**What to produce:** Your job is to set down the stretch of entries that opens with the line containing "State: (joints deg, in" and closes with the line containing "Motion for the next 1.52". Keep both end lines, copy each exactly, and add nothing.
*** Data listing
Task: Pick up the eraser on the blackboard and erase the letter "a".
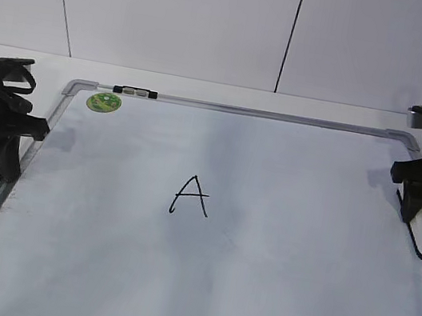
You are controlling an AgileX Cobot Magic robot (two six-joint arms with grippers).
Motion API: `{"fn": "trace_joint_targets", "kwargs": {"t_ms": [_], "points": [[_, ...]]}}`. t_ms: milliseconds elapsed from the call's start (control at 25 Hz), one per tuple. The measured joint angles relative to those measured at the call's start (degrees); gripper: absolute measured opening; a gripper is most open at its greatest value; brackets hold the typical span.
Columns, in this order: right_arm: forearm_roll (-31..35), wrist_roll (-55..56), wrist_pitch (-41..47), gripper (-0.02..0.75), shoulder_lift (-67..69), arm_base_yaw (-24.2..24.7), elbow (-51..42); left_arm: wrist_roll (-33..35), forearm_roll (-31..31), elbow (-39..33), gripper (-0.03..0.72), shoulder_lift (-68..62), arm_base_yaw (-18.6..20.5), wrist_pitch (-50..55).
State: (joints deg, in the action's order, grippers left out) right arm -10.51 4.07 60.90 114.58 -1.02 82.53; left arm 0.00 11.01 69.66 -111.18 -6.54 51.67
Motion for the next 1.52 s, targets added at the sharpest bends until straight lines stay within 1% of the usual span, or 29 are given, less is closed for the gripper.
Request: {"fn": "trace_joint_targets", "kwargs": {"t_ms": [120,240,480,760,1080,1240,1520], "points": [[-0.22,0.09,0.0,0.595,0.02,0.0,0.0,0.0,0.0,0.0,0.055,0.0,0.0,0.0],[-0.31,0.09,0.0,0.607,0.02,0.0,0.0,0.0,0.0,0.0,0.055,0.0,0.0,-0.13],[-0.34,0.09,0.22,0.612,0.23,0.0,0.23,0.0,0.0,0.0,0.055,0.0,0.0,-0.13],[3.22,-1.82,4.05,0.613,0.56,0.0,4.83,0.0,-0.1,0.0,0.055,0.0,0.0,-0.13],[3.83,-2.26,5.88,0.613,0.44,0.03,5.92,0.0,-0.1,0.0,0.055,0.0,0.0,-0.13],[3.84,-2.26,5.92,0.613,-1.44,0.03,5.92,0.0,-0.1,0.0,0.055,0.0,0.0,-0.13],[6.9,-3.5,6.06,0.603,-6.72,0.03,6.14,0.0,-0.1,0.0,0.058,0.0,0.0,-0.13]]}}
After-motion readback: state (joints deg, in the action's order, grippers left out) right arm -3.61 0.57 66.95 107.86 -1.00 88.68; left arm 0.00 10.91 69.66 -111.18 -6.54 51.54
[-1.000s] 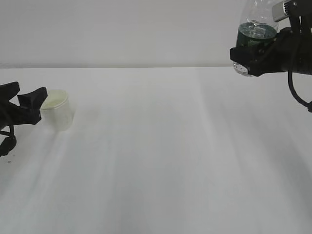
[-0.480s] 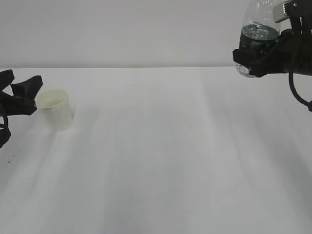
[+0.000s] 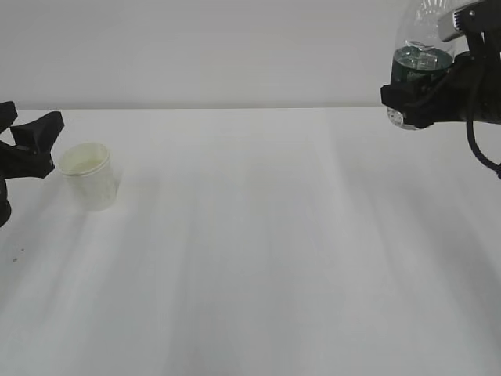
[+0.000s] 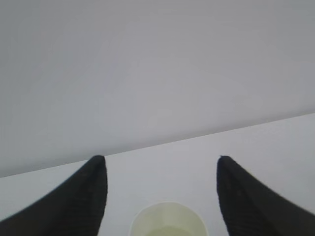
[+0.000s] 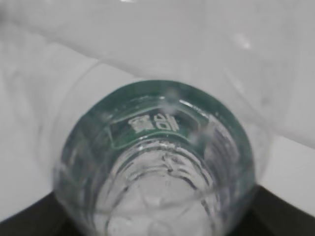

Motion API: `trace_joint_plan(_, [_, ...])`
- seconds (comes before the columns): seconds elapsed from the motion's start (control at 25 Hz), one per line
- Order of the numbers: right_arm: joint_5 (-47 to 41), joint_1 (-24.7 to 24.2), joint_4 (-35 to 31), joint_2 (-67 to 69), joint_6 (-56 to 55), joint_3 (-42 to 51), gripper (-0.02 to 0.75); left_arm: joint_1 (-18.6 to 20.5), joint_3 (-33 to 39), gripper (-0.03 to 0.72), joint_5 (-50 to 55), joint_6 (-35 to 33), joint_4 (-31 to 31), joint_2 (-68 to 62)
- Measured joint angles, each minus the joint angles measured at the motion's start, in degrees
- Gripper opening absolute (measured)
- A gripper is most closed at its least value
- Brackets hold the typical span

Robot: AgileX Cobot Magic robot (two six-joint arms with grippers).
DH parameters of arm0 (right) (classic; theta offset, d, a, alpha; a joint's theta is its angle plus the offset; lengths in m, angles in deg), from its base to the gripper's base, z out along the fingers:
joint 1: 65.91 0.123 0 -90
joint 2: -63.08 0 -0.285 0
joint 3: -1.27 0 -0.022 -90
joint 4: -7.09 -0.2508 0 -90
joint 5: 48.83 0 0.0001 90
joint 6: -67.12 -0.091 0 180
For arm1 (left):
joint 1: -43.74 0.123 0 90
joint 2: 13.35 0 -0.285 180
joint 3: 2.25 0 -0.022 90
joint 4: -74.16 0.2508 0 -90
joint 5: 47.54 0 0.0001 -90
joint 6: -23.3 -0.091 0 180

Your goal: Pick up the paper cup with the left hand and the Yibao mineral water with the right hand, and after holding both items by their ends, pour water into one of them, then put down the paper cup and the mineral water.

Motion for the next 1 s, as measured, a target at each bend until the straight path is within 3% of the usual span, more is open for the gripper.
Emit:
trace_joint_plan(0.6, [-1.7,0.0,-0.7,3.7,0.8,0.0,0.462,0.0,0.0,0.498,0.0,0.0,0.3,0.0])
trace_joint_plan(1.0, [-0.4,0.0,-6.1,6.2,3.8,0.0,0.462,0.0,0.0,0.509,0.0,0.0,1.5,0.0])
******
**Answer section:**
State: (joints deg, in the action's order, grippers left out) right arm -10.51 4.07 60.90 114.58 -1.02 82.53; left arm 0.00 11.01 69.66 -111.18 -6.54 51.67
Motion for the next 1.52 s, targets added at the sharpest bends until straight lines stay within 1% of the usual span, or 29 are given, less is closed for the gripper.

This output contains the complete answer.